Today the larger political debate is framed by two starkly differing philosophies of how our country should be governed; which direction we will choose in the 2012 election, and what our future should look like. Will we be more like European socialism or will we return to free market thinking? The passions fueling the debate are every bit as intense as those of the Civil War. People say we are a nation bitterly divided into red states and blue states. Will we ever be the same, regardless of the outcome? I doubt it, but one thing I do know. It’s making all of us think about what we stand for and what we believe in.
The debate reminds me of old saying: Shirt sleeves to shirt sleeves in three generations.” It’s an American translation of a Lancashire proverb: “there’s nobbut three generations atween a clog and clog.” Apparently there are other cultures with similar tendencies: In Italian it is “dalle stalle alle stelle alle stalle” (“from stalls to stars to stalls”). The Spanish say, “quien no lo tiene, lo hance; y quien lo tiene, lo deshance” (“who doesn’t have it, does it, and who has it, misuses it”). America is our family business. If families are a microcosm of our society, and if that society allows its founding principles to be discarded because “the spoiled and lazy third generation has no incentive/desire to run the family business,” will that society end up in the proverbial shirt sleeves. I hope not.

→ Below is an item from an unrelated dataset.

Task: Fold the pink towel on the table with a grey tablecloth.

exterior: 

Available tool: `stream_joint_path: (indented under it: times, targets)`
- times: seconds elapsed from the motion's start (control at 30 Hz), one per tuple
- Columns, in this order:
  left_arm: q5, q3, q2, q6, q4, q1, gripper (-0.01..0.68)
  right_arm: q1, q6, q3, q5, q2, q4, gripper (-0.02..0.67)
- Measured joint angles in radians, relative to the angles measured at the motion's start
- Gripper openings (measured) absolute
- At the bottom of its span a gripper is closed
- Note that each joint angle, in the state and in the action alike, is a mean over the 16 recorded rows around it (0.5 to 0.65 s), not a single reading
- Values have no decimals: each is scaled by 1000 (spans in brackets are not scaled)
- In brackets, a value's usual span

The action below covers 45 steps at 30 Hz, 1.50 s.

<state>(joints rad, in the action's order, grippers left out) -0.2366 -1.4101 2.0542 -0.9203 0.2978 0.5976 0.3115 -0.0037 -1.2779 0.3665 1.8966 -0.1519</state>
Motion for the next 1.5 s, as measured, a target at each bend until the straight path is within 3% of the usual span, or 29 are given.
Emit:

Today’s debate is extremely complicated and undoubtedly the most important of our lifetime, but I’m fearful that we are watching the end of a glorious experiment. We are no longer willing to listen, be informed and find common ground for compromise. Honest debate is drowned out by sound bites and misinformation fueled by a media that knows controversy equals ratings dollars.
I am hopeful that the worst characteristics in our human nature will not triumph, but if we don’t dial down the rhetoric, become better informed and find solutions that will work for all of us, it surely will.